=== Requirement ===
Return the following from the records below: each line, word for word, starting with the line that contains "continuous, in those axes" and going on through the line that contains "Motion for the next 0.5", with nothing outside that range.

=== Extracted material ===
------------

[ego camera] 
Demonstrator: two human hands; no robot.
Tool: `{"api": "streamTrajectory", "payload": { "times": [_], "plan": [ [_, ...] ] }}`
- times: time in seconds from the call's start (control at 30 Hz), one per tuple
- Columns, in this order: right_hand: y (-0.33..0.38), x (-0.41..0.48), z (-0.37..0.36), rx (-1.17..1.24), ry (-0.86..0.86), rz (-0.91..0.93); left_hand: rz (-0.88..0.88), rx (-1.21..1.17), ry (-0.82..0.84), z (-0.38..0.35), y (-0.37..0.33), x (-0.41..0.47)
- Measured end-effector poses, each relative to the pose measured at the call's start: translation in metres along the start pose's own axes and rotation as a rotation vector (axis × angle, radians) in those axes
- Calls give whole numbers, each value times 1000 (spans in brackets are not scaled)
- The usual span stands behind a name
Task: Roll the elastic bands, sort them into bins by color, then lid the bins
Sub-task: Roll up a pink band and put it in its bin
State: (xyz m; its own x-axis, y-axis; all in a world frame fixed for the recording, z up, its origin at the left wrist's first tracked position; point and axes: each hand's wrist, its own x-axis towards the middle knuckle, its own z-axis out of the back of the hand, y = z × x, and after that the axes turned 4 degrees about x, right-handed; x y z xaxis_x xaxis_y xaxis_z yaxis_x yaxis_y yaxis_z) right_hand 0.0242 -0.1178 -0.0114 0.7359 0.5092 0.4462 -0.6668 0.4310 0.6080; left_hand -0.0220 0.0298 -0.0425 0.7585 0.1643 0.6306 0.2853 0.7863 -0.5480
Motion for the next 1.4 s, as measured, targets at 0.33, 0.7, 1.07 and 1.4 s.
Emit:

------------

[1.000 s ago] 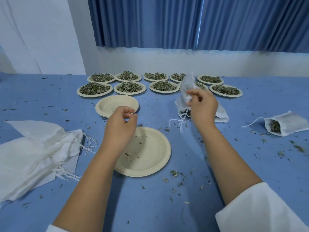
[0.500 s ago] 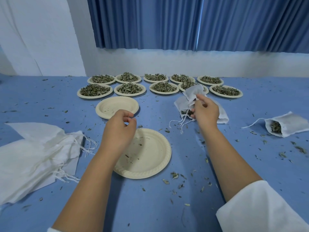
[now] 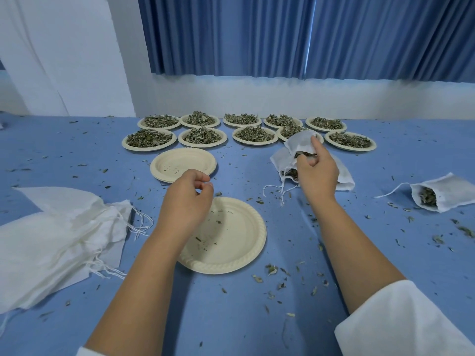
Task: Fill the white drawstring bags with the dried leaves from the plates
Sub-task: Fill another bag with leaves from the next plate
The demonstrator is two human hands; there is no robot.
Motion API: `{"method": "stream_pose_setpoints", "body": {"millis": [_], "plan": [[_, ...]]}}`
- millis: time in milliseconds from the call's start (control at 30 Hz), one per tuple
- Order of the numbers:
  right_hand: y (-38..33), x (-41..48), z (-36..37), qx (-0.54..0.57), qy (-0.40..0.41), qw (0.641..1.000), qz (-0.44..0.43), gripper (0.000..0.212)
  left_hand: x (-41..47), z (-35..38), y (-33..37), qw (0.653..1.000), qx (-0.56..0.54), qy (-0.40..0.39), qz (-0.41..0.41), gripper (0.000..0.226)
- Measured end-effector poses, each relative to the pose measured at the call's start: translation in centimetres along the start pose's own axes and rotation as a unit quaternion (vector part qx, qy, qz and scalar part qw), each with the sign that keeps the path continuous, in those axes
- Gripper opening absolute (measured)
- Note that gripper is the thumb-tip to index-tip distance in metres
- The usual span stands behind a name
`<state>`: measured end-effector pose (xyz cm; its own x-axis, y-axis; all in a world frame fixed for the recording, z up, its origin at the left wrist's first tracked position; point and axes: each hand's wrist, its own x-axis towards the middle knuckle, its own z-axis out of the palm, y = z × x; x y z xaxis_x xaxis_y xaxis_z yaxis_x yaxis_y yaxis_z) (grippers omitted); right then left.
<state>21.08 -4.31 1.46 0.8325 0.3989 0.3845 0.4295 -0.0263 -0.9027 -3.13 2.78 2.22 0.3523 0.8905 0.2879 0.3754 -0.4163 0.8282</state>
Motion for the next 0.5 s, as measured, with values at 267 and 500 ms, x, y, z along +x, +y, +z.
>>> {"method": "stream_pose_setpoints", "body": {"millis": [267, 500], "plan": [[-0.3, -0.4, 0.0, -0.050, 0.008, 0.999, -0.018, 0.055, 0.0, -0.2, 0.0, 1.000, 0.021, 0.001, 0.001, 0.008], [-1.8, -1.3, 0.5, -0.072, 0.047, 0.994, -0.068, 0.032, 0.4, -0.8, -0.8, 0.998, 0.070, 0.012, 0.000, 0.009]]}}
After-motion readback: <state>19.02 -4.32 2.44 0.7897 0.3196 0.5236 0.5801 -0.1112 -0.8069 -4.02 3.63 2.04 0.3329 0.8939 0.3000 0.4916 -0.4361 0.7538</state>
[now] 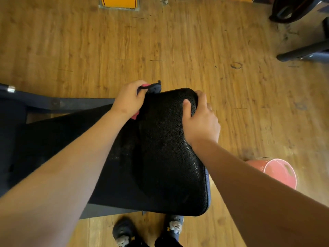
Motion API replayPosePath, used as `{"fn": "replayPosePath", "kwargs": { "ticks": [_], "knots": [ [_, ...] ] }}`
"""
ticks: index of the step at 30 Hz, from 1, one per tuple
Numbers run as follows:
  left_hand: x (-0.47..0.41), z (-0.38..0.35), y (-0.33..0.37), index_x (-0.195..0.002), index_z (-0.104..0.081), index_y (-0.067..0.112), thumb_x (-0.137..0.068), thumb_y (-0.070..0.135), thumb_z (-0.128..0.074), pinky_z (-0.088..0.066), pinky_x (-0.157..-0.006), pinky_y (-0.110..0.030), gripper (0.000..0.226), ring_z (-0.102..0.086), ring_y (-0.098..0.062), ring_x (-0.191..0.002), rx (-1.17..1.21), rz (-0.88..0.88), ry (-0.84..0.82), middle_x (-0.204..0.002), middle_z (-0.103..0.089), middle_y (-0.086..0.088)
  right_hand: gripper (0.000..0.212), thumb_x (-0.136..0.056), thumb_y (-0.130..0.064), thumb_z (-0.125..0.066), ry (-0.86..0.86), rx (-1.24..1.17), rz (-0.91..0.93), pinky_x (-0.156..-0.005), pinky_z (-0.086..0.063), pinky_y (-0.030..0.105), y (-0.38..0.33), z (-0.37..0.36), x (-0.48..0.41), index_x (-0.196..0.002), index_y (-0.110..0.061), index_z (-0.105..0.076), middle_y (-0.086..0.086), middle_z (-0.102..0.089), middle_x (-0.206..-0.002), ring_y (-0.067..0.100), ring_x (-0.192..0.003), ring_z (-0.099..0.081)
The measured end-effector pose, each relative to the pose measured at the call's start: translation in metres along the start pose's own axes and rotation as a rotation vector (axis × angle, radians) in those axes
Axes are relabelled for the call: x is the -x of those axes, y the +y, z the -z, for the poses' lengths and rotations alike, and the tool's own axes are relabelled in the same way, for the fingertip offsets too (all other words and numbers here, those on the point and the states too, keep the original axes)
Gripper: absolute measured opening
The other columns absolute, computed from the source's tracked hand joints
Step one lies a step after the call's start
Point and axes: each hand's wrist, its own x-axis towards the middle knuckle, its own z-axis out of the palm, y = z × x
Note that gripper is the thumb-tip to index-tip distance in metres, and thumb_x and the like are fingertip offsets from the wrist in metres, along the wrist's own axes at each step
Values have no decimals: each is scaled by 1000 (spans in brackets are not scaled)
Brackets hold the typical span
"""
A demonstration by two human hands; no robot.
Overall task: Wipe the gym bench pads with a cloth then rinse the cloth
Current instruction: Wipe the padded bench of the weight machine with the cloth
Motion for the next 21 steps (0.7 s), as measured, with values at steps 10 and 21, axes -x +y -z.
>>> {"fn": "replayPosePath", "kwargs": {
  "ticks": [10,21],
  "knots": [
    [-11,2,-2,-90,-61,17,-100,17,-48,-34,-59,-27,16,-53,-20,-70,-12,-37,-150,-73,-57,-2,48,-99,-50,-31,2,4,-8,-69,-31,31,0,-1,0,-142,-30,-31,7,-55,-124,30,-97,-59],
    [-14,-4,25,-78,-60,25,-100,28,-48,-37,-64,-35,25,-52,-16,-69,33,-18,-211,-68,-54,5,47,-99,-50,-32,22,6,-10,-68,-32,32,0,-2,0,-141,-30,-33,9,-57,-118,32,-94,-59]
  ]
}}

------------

=== Solution to this problem ===
- Measured end-effector poses, each relative to the pose measured at the call's start: translation in centimetres along the start pose's own axes and rotation as a unit quaternion (vector part qx, qy, qz and scalar part qw), each with the sign that keeps the path continuous, in those axes
- Gripper opening absolute (measured)
- Note that gripper is the thumb-tip to index-tip distance in metres
- The usual span stands behind a name
`<state>`: measured end-effector pose (xyz cm; its own x-axis, y-axis; all in a world frame fixed for the recording, z up, its origin at the left wrist's first tracked position; point and axes: each hand's wrist, its own x-axis towards the middle knuckle, its own z-axis out of the palm, y = z × x; x y z xaxis_x xaxis_y xaxis_z yaxis_x yaxis_y yaxis_z) (grippers omitted); right then left.
<state>21.08 -4.31 1.46 0.8325 0.3989 0.3845 0.4295 -0.0263 -0.9027 -3.13 2.78 2.22 0.3523 0.8905 0.2879 0.3754 -0.4163 0.8282</state>
Motion for the next 0.5 s, as measured, with values at 267 and 500 ms, x, y, z along +x, +y, +z.

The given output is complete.